PROBLEM TO SOLVE >>
Where a line of the records holds the string "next", copy that line.

[Dataset excerpts]
☆ ☆ ☆ ☆ ☆

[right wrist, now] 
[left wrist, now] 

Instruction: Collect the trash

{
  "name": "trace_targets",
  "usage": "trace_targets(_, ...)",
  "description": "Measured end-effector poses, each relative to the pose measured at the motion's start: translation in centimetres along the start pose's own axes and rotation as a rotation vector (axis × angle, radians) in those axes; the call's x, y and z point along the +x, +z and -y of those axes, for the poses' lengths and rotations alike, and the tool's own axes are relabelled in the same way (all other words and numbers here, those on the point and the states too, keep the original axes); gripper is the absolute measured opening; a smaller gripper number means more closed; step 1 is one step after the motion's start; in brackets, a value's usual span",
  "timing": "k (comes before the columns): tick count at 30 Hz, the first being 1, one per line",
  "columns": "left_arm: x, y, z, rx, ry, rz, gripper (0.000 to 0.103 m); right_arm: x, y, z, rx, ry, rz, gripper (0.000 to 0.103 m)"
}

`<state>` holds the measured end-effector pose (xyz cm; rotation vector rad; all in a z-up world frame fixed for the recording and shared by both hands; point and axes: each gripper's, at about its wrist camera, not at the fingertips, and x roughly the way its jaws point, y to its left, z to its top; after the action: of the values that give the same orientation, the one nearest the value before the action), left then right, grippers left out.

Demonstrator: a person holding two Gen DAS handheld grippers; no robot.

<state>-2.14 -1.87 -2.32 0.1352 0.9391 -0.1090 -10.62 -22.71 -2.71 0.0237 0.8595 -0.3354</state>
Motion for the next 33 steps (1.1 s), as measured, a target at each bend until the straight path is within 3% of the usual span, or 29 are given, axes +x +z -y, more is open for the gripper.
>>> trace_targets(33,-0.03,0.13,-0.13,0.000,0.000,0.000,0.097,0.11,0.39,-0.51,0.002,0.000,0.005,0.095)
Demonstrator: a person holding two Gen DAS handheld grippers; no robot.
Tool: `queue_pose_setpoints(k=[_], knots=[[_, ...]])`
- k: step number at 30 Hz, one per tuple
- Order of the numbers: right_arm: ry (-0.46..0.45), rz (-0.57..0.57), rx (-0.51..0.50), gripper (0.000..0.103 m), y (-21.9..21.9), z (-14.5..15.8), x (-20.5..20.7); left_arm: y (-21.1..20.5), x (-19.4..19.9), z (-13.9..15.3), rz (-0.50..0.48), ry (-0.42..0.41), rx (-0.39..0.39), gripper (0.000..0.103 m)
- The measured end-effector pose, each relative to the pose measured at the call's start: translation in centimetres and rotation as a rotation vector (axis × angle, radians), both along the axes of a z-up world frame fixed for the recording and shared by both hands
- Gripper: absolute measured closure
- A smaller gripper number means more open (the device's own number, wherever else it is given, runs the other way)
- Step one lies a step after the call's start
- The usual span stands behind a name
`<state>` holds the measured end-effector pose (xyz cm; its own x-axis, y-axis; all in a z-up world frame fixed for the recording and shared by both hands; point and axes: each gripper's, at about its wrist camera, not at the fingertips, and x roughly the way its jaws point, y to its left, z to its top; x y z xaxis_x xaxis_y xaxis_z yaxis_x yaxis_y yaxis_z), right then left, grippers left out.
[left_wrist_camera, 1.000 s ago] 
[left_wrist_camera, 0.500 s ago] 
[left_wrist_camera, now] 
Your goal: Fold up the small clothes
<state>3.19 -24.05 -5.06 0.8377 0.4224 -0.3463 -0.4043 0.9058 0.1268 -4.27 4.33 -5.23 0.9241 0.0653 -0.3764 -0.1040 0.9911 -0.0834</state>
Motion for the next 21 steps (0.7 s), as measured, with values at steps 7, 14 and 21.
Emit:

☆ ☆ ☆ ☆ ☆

ANSWER FOR THE TASK >>
Motion for the next 33 steps (1.1 s), as measured, a target at each bend until the straight path is within 3% of the usual span, or 29 are given, axes +x +z -y, more is open for the gripper.
Motion for the next 21 steps (0.7 s), as measured, with values at steps 7, 14 and 21.

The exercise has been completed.